Nothing but the lines from the one with "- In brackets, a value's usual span" down to the one with "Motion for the" should be returned, exactly and with both ends included, from the material below.
-*-
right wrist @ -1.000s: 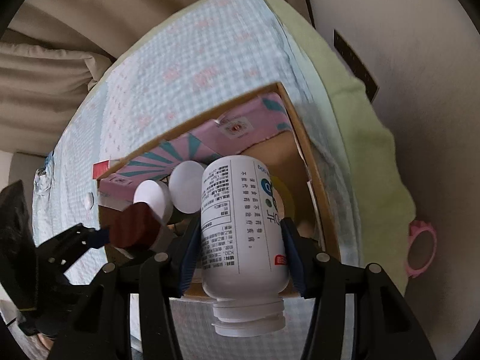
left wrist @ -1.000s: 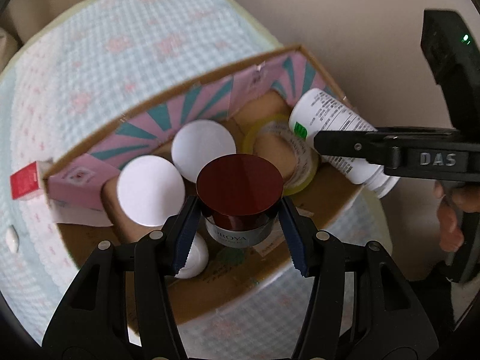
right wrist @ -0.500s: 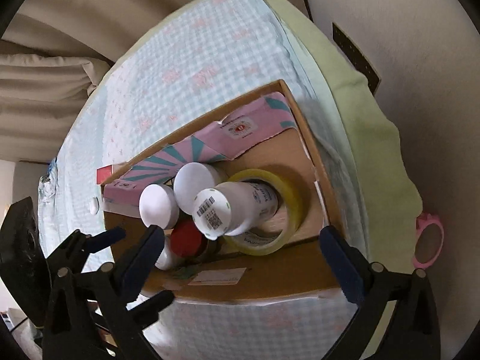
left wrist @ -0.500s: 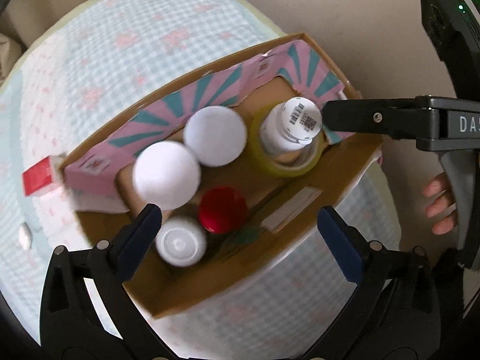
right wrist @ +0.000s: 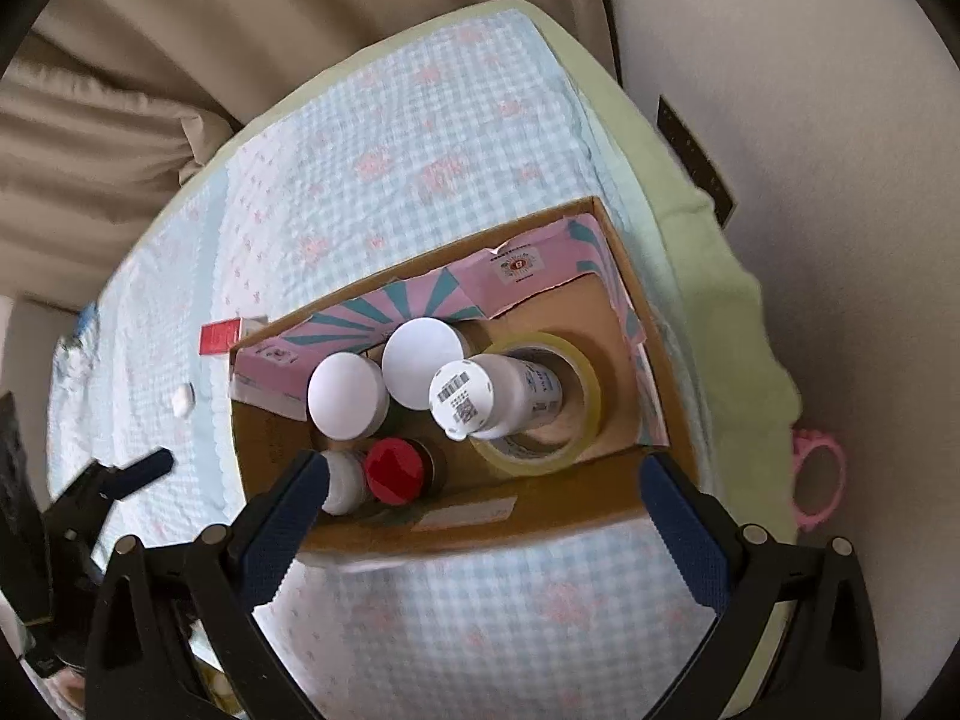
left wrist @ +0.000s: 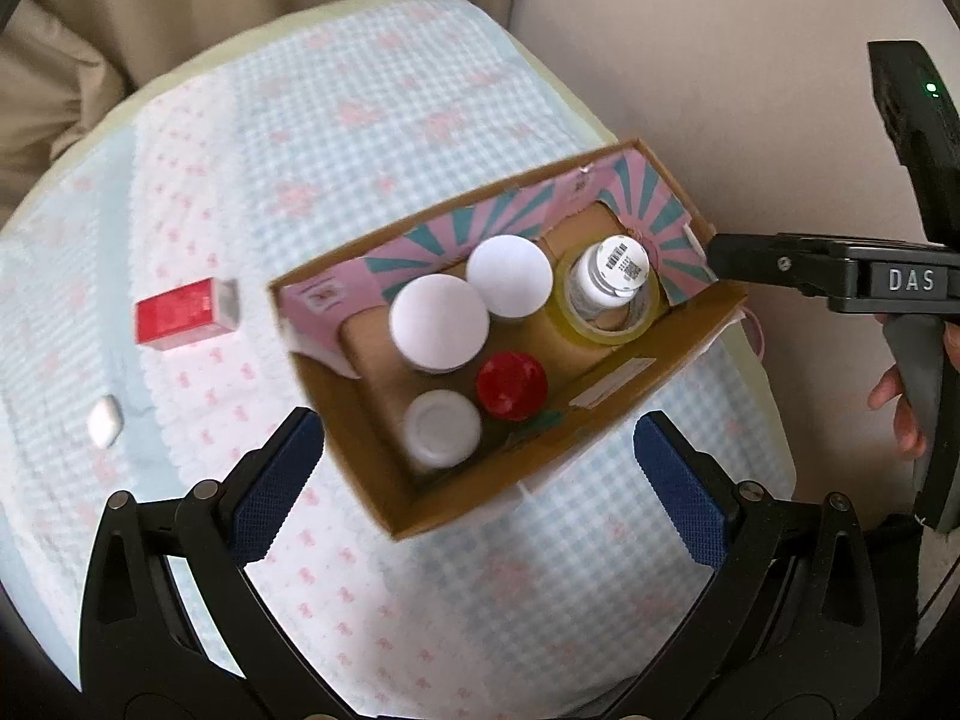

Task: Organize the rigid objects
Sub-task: 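Open both tools to drop the jar and bottle into the box, then move both tools back toward the red box and white case, then grasp the small white case with the left tool while the right grasps the red box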

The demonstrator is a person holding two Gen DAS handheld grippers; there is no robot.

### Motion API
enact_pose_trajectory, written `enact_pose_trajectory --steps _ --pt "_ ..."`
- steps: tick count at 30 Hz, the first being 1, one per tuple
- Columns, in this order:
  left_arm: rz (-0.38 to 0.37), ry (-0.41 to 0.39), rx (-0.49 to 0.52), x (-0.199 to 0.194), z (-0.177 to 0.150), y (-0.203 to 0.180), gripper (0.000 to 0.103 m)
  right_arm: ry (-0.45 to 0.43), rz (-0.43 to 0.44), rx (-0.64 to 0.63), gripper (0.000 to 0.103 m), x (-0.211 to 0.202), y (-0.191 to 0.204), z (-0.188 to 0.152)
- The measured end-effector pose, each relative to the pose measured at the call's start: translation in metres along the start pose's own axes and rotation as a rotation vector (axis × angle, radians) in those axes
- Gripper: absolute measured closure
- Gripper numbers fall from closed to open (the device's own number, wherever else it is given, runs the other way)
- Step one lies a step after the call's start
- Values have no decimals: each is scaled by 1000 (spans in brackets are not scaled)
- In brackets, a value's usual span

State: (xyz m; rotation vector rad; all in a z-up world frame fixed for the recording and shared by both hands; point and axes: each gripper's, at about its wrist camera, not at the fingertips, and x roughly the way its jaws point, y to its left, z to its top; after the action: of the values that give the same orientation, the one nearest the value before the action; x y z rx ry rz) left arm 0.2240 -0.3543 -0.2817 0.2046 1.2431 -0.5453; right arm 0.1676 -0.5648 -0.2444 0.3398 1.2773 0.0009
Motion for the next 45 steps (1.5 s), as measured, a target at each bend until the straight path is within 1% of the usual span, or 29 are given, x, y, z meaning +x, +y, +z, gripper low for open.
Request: enact_pose_trajectory --steps 7,13,15,19,24,26,29,33,36,38,40,41,45 --pt "27 -60 -28 -55 -20 22 0 -82 -38 -81 0 -49 47 -13" --pt "76 -112 -89 -111 -50 63 0 -162 -91 -189 0 -86 107 -33" --pt "80 -135 -103 -129 -63 78 0 -178 -100 -219 0 -93 130 -41" --pt "91 -177 -149 -161 -92 116 0 -212 -96 -242 0 -100 167 -56" --pt "137 -206 -184 -184 -124 170 0 -239 -70 -252 0 -96 220 -71" --pt "150 -204 -197 -189 -136 195 0 -236 -63 -259 0 -90 237 -76" --pt "146 -175 -202 -188 -150 231 0 -232 -58 -264 0 -78 264 -82" --pt "135 -131 -157 -177 -157 278 0 -230 -88 -299 0 -58 298 -87" --pt "128 -102 -88 -163 -149 309 0 -226 -115 -343 0 -38 322 -87" --pt "107 -79 -27 -152 -140 327 0 -213 -131 -376 0 -25 332 -85" --pt "94 -58 35 -140 -127 342 0 -198 -146 -432 0 -9 342 -81" --pt "90 -41 82 -130 -118 349 0 -188 -154 -469 0 -1 348 -78" --pt "105 15 233 -101 -90 358 0 -136 -192 -620 0 29 364 -62"
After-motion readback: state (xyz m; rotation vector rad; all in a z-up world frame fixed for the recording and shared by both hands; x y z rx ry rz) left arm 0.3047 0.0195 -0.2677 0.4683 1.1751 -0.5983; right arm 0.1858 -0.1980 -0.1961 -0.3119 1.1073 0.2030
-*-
-- EXERCISE ANSWER --
- In brackets, a value's usual span

State: (xyz m; rotation vector rad; all in a z-up world frame fixed for the recording and shared by both hands; point and axes: each gripper's, at about its wrist camera, not at the fingertips, and x roughly the way its jaws point, y to its left, z to its top; after the action: of the values that give the same orientation, the one nearest the value before the action; x y z rx ry rz) left arm 0.2240 -0.3543 -0.2817 0.2046 1.2431 -0.5453; right arm 0.1676 -0.5648 -0.2444 0.3398 1.2773 0.0009
Motion for the next 45 steps (1.5 s), as measured, a target at each bend until the straight path is within 1% of the usual span, or 29 are given, x, y, z meaning +x, +y, +z, gripper low for open.

That finishes the answer to the exercise.